Five-year campaign breaks science’s citation paywall

Most articles in scientific journals are indexed by Crossref.Credit: Getty

The more than 60 million scientific-journal papers indexed by Crossref — the database that registers DOIs, or digital object identifiers, for many of the world’s academic publications — now contain reference lists that are free to access and reuse.

The milestone, announced on Twitter on 18 August, is the result of an effort by the Initiative for Open Citations (I4OC), launched in 2017. Open-science advocates have for years campaigned to make papers’ citation data accessible under liberal copyright licenses so that they can be studied, and those analyzes shared. Free access to citations enables researchers to identify research trends, lets them conduct studies on which areas of research need funding, and helps them to spot when scientists are manipulating citation counts.

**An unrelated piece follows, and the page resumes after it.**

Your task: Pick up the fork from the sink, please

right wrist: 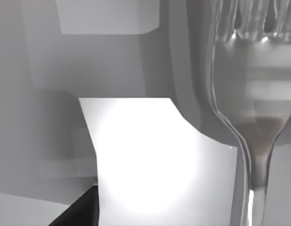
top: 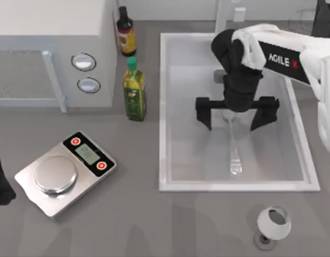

“This is fantastic,” says Jodi Schneider, an information scientist at University of Illinois at Urbana–Champaign, who has used citation data to examine whether studies that cite retracted papers mention that the papers have been pulled. “Citation data is the bedrock of science.”

At its launch, I4OC partnered with 29 scholarly publishers to open up references in 14 million papers. Five years on, that number has risen to more than 60 million, covering all the journal papers indexed on Crossref, a non-profit collaboration that promotes sharing of scholarly information. The citing papers and those being cited might still be behind a paywall, but their reference lists are not. (Crossref indexes about 134 million records in total, including articles that do not have reference lists.)

Network analyzes

The move means that bibliometricians, scientometricians and information scientists will be able to reuse citation data in any way they please under the most liberal copyright licence, called CC0. This, in turn, allows other researchers to build on their work.

Before I4OC, researchers generally had to obtain permission to access data from major scholarly databases such as Web of Science and Scopus, and weren’t able to share the samples.

However, the opening up of Crossref articles’ citations doesn’t mean that all the world’s scholarly content now has open references. Although most major international academic publishers, including Elsevier, Springer Nature (which publishes Nature) and Taylor & Francis, index their papers on Crossref, some do not. These often include regional and non-English-language publications.

I4OC co-founder Dario Taraborelli, science program officer at the Chan Zuckerberg Initiative in San Francisco, California, says that the next challenge will be to encourage publishers who don’t already deposit reference data in Crossref to do so.